Drop the pictures from the entries below, then reproduce the rest exactly.

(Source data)
========================
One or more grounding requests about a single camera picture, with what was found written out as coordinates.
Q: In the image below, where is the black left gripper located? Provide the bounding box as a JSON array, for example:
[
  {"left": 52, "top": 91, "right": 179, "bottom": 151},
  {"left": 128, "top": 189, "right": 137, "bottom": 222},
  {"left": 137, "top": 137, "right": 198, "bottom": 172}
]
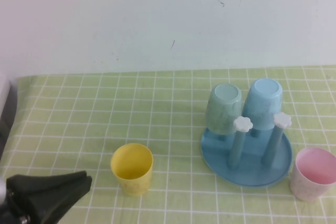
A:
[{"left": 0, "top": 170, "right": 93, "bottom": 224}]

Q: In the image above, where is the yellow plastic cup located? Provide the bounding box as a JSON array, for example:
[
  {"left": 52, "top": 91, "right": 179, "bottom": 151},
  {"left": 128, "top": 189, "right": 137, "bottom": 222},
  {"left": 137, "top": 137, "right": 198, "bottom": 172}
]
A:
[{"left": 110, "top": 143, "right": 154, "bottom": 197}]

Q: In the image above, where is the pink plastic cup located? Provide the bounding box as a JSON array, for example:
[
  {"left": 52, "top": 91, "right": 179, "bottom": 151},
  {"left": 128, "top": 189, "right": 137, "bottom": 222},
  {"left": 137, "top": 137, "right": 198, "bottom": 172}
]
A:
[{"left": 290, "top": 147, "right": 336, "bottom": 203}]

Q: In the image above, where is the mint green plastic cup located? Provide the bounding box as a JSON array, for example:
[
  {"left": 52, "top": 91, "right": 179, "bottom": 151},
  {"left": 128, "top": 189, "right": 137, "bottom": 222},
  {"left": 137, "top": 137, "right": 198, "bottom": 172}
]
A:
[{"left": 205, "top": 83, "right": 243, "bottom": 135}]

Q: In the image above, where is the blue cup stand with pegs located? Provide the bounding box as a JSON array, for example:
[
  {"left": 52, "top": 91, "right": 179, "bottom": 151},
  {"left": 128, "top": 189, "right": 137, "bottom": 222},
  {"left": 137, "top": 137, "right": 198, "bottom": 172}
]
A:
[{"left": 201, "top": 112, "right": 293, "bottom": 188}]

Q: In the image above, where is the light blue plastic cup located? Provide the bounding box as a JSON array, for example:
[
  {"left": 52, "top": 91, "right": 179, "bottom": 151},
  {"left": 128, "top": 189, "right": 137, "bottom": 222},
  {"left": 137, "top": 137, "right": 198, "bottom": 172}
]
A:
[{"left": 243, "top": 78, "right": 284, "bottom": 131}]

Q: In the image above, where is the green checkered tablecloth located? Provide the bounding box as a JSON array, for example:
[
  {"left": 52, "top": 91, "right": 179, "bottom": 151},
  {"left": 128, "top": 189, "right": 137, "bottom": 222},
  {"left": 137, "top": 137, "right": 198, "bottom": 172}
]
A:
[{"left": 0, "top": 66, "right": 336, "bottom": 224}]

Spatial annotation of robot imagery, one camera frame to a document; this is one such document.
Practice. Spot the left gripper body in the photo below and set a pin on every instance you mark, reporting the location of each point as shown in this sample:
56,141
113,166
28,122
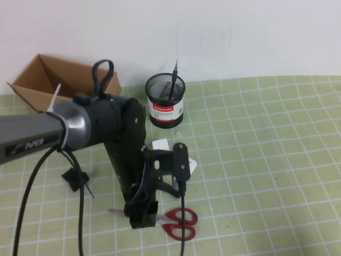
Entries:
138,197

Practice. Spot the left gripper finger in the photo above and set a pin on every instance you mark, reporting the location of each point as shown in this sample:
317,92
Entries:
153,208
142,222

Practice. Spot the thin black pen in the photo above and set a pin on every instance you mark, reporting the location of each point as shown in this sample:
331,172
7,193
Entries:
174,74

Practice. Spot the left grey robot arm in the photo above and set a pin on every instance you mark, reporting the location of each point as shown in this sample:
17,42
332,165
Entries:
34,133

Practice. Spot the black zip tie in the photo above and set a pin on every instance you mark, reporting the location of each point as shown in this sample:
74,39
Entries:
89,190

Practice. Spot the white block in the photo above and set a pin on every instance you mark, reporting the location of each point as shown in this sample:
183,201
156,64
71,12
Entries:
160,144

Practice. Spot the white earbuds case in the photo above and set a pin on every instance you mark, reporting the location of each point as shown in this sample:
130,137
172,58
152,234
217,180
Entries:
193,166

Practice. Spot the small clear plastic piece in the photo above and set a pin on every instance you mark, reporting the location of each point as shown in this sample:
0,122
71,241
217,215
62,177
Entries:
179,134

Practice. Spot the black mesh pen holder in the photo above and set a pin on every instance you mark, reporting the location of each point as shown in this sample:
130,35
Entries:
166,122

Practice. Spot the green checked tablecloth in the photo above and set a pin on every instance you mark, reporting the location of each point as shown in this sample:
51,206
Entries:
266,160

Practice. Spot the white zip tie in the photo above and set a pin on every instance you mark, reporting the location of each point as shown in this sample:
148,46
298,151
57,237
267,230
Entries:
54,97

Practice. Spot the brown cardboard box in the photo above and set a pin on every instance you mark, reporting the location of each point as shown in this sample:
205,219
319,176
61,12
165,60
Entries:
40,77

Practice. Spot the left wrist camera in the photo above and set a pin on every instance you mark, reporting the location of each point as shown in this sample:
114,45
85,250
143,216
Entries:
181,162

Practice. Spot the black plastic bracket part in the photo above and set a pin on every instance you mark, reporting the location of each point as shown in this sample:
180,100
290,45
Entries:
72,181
========================
## RESULT OF THIS TASK
One or more grounding requests about a single camera picture, with what was found written out as coordinates.
Q: In the image below, where is the black left gripper located? Provide the bounding box as a JSON array, for example:
[
  {"left": 52, "top": 91, "right": 179, "bottom": 151},
  {"left": 128, "top": 189, "right": 137, "bottom": 222},
  {"left": 137, "top": 137, "right": 198, "bottom": 172}
]
A:
[{"left": 0, "top": 170, "right": 93, "bottom": 224}]

Q: In the image above, where is the yellow plastic cup located? Provide the bounding box as a JSON array, for example:
[
  {"left": 52, "top": 91, "right": 179, "bottom": 151},
  {"left": 128, "top": 189, "right": 137, "bottom": 222},
  {"left": 137, "top": 137, "right": 198, "bottom": 172}
]
A:
[{"left": 110, "top": 143, "right": 154, "bottom": 197}]

Q: In the image above, where is the pink plastic cup located? Provide the bounding box as a JSON array, for example:
[
  {"left": 52, "top": 91, "right": 179, "bottom": 151},
  {"left": 128, "top": 189, "right": 137, "bottom": 222},
  {"left": 137, "top": 137, "right": 198, "bottom": 172}
]
A:
[{"left": 290, "top": 147, "right": 336, "bottom": 203}]

Q: In the image above, where is the mint green plastic cup located? Provide the bounding box as a JSON array, for example:
[
  {"left": 52, "top": 91, "right": 179, "bottom": 151},
  {"left": 128, "top": 189, "right": 137, "bottom": 222},
  {"left": 137, "top": 137, "right": 198, "bottom": 172}
]
A:
[{"left": 205, "top": 83, "right": 243, "bottom": 135}]

Q: In the image above, where is the blue cup stand with pegs located? Provide the bounding box as a JSON array, for example:
[
  {"left": 52, "top": 91, "right": 179, "bottom": 151},
  {"left": 128, "top": 189, "right": 137, "bottom": 222},
  {"left": 137, "top": 137, "right": 198, "bottom": 172}
]
A:
[{"left": 201, "top": 112, "right": 293, "bottom": 188}]

Q: In the image above, where is the light blue plastic cup located? Provide the bounding box as a JSON array, for example:
[
  {"left": 52, "top": 91, "right": 179, "bottom": 151},
  {"left": 128, "top": 189, "right": 137, "bottom": 222},
  {"left": 137, "top": 137, "right": 198, "bottom": 172}
]
A:
[{"left": 243, "top": 78, "right": 284, "bottom": 131}]

Q: In the image above, where is the green checkered tablecloth located? Provide the bounding box as a JSON array, for example:
[
  {"left": 52, "top": 91, "right": 179, "bottom": 151},
  {"left": 128, "top": 189, "right": 137, "bottom": 222},
  {"left": 137, "top": 137, "right": 198, "bottom": 172}
]
A:
[{"left": 0, "top": 66, "right": 336, "bottom": 224}]

Spatial annotation of robot imagery, one camera frame to a document; this is one such document.
Practice. Spot the left gripper body in the photo below and set a pin on every instance you mark, reporting the location of each point as shown in this sample:
56,141
113,166
28,122
Entries:
138,197

Practice. Spot the left gripper finger in the photo above and set a pin on every instance you mark, reporting the location of each point as shown in this sample:
317,92
Entries:
153,208
142,222

Practice. Spot the thin black pen in the photo above and set a pin on every instance you mark, reporting the location of each point as shown in this sample:
331,172
7,193
Entries:
174,74

Practice. Spot the left grey robot arm in the photo above and set a pin on every instance you mark, reporting the location of each point as shown in this sample:
17,42
332,165
Entries:
34,133

Practice. Spot the black zip tie in the photo above and set a pin on every instance you mark, reporting the location of each point as shown in this sample:
74,39
Entries:
89,190

Practice. Spot the white block in the photo above and set a pin on every instance you mark, reporting the location of each point as shown in this sample:
183,201
156,64
71,12
Entries:
160,144

Practice. Spot the white earbuds case in the photo above and set a pin on every instance you mark, reporting the location of each point as shown in this sample:
130,137
172,58
152,234
217,180
Entries:
193,166

Practice. Spot the small clear plastic piece in the photo above and set a pin on every instance you mark, reporting the location of each point as shown in this sample:
0,122
71,241
217,215
62,177
Entries:
179,134

Practice. Spot the black mesh pen holder in the photo above and set a pin on every instance you mark, reporting the location of each point as shown in this sample:
130,35
Entries:
166,122

Practice. Spot the green checked tablecloth in the photo above and set a pin on every instance you mark, reporting the location of each point as shown in this sample:
51,206
Entries:
266,160

Practice. Spot the white zip tie in the photo above and set a pin on every instance you mark, reporting the location of each point as shown in this sample:
148,46
298,151
57,237
267,230
Entries:
54,97

Practice. Spot the brown cardboard box in the photo above and set a pin on every instance you mark, reporting the location of each point as shown in this sample:
205,219
319,176
61,12
165,60
Entries:
40,77

Practice. Spot the left wrist camera in the photo above and set a pin on every instance you mark, reporting the location of each point as shown in this sample:
114,45
85,250
143,216
Entries:
181,162

Practice. Spot the black plastic bracket part in the photo above and set a pin on every instance you mark, reporting the location of each point as shown in this sample:
180,100
290,45
Entries:
72,181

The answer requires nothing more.